With night slipping into early morning, I found myself in an intimate circle with Ben, an awkward Englishman called Troy and a tall attractive Serbian by the name of Sladjana. With long, dark sleek hair and a silky smooth voice I was instantly attracted to her. ‘‘Sladjana’s another member of the hill club’’ said Ben. ‘‘Yeah I live about halfway down’’ she added, drawing on her cigarette. ‘‘I know…’’ responded Troy in his low creepy mutter, ‘‘you live across the road from me. I can see your bedroom from my window’’. Sladjana, to her credit, didn’t so much as blink. ‘‘I see…’’.

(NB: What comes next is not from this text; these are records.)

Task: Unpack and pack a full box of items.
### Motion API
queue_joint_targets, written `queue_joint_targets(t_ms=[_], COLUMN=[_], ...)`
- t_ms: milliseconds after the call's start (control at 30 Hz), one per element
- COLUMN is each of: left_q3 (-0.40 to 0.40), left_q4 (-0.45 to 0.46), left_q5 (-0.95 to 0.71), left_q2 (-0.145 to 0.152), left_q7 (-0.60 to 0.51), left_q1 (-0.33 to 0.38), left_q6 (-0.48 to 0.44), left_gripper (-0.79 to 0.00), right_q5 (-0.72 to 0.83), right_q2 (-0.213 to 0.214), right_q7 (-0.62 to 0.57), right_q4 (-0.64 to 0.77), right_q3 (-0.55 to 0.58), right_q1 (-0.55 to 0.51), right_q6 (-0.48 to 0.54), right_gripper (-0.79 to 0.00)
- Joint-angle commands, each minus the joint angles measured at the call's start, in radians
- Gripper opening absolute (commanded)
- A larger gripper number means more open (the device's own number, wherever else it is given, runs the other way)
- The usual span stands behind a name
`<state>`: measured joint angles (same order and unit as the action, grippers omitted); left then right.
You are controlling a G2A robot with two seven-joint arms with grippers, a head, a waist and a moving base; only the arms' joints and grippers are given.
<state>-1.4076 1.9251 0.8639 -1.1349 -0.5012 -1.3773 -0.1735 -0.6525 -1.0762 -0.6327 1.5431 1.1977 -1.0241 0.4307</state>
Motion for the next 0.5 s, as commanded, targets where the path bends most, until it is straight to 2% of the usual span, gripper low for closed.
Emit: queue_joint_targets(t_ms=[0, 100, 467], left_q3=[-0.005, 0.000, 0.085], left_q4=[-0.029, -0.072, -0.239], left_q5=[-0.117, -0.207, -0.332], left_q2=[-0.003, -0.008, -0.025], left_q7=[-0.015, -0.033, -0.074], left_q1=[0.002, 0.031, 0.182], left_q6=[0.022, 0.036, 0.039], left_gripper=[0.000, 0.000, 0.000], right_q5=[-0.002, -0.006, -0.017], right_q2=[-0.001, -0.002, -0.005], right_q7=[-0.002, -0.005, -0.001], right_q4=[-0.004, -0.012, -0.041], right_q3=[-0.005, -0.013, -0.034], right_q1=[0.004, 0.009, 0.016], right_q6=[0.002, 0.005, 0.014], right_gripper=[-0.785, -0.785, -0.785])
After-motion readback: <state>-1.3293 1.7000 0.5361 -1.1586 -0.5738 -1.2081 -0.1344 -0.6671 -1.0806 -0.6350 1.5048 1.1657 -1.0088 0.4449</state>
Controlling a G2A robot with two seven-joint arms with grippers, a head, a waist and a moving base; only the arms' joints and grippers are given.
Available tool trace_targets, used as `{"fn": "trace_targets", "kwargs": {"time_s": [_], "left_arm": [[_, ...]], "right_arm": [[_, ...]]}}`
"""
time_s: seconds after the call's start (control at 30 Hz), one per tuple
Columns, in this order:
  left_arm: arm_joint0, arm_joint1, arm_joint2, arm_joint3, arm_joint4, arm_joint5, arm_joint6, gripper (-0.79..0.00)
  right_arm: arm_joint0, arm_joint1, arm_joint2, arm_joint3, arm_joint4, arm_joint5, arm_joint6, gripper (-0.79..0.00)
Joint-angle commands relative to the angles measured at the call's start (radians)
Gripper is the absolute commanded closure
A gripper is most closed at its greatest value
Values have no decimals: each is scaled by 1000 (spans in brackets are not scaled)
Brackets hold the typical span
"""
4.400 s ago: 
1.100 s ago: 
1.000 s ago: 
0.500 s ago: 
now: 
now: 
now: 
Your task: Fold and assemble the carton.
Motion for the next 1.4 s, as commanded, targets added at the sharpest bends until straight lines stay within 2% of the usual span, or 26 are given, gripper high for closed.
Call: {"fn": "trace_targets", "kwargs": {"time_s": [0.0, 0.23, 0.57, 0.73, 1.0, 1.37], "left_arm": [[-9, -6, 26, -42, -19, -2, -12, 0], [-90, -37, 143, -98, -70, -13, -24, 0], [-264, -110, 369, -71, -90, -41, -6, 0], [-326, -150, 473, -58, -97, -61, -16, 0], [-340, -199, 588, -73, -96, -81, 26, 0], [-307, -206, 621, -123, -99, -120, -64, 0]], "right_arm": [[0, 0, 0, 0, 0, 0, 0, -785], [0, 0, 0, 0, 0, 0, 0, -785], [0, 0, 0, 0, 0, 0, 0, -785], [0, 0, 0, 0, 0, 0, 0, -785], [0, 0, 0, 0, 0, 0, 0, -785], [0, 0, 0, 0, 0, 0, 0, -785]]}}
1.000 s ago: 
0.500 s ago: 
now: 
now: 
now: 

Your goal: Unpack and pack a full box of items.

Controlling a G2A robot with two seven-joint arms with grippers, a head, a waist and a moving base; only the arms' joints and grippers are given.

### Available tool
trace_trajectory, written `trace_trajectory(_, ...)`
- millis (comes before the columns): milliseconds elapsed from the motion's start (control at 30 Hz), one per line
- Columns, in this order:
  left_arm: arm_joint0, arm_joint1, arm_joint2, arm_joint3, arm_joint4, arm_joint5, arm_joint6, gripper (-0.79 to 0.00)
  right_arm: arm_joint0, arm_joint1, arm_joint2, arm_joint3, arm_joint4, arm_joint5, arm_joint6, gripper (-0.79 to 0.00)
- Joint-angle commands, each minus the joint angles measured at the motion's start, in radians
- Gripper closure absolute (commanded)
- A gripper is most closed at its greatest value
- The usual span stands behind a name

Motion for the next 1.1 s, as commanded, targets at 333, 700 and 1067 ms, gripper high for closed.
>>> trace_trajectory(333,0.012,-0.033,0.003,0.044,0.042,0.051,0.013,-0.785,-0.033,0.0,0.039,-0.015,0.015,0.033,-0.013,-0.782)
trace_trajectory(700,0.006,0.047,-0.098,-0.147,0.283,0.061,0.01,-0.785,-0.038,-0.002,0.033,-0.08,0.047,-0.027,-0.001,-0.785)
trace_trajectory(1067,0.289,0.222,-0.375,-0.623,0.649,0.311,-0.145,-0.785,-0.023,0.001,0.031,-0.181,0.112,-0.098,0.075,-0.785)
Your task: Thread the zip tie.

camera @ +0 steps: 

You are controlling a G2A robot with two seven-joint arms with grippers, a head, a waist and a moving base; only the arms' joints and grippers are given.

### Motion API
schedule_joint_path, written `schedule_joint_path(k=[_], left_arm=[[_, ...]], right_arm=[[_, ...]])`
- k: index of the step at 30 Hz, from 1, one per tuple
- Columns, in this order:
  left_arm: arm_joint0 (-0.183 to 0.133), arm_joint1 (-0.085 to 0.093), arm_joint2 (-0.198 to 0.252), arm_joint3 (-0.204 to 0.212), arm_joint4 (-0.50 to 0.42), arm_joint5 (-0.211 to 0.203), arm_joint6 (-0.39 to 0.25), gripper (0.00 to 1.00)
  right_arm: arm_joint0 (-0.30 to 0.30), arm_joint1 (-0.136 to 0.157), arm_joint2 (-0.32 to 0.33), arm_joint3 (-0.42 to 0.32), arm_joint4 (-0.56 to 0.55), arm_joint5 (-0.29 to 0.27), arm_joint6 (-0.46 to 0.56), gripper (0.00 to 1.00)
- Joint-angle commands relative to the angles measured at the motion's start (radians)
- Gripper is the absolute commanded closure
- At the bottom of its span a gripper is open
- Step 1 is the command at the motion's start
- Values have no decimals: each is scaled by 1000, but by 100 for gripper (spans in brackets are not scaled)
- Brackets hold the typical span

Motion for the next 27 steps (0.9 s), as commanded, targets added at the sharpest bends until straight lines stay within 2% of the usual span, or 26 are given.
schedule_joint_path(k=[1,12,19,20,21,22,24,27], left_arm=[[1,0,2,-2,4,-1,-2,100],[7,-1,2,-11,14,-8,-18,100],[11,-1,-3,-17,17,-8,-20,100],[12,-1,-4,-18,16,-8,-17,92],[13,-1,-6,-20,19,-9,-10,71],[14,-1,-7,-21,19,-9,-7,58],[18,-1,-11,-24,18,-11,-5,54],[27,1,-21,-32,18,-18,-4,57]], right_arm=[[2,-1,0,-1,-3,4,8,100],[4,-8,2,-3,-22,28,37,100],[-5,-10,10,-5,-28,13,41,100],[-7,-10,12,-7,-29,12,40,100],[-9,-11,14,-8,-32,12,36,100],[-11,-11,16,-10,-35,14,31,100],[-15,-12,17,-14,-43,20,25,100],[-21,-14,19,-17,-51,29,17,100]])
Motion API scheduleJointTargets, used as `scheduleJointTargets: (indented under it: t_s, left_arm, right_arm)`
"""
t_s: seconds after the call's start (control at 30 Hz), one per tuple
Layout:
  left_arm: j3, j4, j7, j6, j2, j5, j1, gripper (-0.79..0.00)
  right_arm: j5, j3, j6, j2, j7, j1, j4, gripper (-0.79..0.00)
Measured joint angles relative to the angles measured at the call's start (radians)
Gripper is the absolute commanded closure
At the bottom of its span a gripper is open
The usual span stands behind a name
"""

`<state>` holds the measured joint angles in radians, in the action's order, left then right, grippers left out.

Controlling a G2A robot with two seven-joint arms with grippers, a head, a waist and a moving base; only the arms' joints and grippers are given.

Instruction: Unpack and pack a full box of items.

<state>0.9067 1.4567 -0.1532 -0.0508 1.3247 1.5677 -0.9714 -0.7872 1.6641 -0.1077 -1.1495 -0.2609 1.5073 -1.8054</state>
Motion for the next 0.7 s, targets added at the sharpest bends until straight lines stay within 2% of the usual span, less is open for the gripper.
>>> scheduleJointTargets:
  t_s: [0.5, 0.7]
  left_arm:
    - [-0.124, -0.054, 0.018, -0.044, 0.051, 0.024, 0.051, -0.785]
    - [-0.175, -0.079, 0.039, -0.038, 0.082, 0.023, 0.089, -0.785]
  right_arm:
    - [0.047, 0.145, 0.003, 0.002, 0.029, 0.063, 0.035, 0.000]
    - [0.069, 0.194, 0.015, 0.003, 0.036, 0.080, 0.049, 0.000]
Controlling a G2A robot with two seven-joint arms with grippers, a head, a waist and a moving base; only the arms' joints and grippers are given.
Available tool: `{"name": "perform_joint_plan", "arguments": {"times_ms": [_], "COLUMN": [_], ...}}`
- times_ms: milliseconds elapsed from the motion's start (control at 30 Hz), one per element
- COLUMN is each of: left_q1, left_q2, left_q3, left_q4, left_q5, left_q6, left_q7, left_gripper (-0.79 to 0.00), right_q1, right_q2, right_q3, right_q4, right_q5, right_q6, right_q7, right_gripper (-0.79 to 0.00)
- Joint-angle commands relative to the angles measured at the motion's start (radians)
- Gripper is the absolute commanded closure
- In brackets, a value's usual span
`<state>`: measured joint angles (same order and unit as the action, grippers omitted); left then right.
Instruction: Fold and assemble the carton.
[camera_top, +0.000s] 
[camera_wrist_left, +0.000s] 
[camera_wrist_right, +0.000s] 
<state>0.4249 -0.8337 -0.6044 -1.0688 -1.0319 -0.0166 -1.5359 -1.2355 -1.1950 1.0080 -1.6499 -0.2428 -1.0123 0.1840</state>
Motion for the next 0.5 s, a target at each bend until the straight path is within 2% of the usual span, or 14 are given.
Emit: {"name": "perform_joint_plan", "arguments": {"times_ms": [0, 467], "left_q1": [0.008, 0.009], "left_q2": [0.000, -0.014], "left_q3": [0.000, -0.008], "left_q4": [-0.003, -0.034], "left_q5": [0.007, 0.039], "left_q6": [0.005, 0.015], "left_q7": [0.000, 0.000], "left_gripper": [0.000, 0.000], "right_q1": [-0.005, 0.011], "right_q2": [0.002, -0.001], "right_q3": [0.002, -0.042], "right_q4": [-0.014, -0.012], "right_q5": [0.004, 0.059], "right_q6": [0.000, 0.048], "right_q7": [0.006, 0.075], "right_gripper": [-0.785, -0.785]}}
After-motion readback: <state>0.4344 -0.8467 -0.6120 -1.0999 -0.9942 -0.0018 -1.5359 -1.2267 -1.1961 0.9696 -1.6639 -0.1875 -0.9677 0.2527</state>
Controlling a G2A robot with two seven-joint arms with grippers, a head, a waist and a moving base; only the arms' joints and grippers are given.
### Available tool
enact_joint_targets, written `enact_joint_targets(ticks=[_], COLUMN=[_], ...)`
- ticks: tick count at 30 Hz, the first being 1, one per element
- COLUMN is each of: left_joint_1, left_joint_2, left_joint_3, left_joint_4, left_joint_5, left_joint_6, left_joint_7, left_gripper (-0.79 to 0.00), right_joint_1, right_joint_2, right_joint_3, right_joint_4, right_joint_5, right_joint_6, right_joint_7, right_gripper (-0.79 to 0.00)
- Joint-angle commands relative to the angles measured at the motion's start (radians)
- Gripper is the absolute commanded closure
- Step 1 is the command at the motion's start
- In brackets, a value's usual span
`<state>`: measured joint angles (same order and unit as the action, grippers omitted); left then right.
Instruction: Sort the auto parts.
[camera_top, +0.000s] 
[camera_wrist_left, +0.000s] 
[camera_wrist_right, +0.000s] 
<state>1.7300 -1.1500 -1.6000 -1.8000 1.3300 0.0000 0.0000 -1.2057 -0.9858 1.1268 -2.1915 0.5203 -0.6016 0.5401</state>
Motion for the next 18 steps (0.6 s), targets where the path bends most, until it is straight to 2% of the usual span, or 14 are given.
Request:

I could feel my eyes dropping on the bus back to Bratislava. The shadowy Slovak countryside flashing by my window, I’d almost submitted to sleep when Myles dropped noisily into the seat beside me.
‘‘Hey, you into ballet?’’
‘‘What!? Uh… not really’’.
‘‘Ha, me neither. But Zuzana is performing in some shit at The National Theater and she’s inviting people. Paul, Jon, Ben and Irish Mike are going, it’s like five bucks’’. ‘‘Count me in’’ I said, figuring this answer would be the most direct route to blissful slumber. Curling up against the window, I allowed myself a secret smile. In Qatar I’d only known four or five people and the social scene was… limited to say the least. Here there was a huge group of varying nationalities, with more characters than you could shake a stick at. In those final drowsy moments before drifting off, I realised that all kinds of interesting experiences lay ahead; that I was embarking on a metamorphic journey, a life-changing period, a new beginning.